With an elimination half-life of 105 hours, perampanel (PER) allows a once-daily dosing regimen. In pivotal trials, when PER was tapered, it was therefore usually discontinued abruptly. Thus, in our hospital we have always practiced abrupt cessation. In this case series, we investigated how long PER serum concentrations still remain measurable after abrupt discontinuation of PER and whether withdrawal symptoms, such as an increase in seizures or status epilepticus, occur.
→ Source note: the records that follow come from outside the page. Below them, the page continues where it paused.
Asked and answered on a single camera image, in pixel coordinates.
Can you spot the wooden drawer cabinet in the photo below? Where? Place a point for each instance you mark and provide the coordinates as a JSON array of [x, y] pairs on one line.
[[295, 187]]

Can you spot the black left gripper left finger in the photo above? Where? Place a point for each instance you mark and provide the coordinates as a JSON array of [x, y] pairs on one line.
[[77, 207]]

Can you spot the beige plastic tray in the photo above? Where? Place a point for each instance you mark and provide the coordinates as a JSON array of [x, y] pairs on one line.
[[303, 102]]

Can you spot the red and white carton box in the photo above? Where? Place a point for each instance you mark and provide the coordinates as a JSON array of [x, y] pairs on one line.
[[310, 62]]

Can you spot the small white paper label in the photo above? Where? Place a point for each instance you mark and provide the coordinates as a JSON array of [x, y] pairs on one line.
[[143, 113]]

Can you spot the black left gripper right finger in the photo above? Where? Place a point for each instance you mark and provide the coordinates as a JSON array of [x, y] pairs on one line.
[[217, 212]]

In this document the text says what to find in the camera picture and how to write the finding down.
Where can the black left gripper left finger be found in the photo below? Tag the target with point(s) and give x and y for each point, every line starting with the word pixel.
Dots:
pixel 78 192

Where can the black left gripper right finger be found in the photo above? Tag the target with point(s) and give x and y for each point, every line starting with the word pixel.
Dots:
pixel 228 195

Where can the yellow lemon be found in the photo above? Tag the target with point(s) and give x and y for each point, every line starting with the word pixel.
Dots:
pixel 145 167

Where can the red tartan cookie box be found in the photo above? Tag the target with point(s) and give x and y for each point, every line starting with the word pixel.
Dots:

PER serum levels and the clinical course of 15 adult in-patients were monitored for three weeks based on a retrospective study design following abrupt discontinuation of PER. After one week, PER was still detected in 13 of 15 patients, after two weeks in 10, and after three weeks in three. Neither a severe increase in seizure frequency nor status epilepticus occurred. However, modifications of the concomitant antiseizure drugs were necessary. The abrupt discontinuation of PER leads to a slow decrease in plasma concentration, thus resembling self-evident gradual discontinuation of PER. In some cases, PER may still be measurable and thus clinically active even weeks after its discontinuation. Efficacy and safety of other antiseizure drugs can be estimated appropriately only thereafter.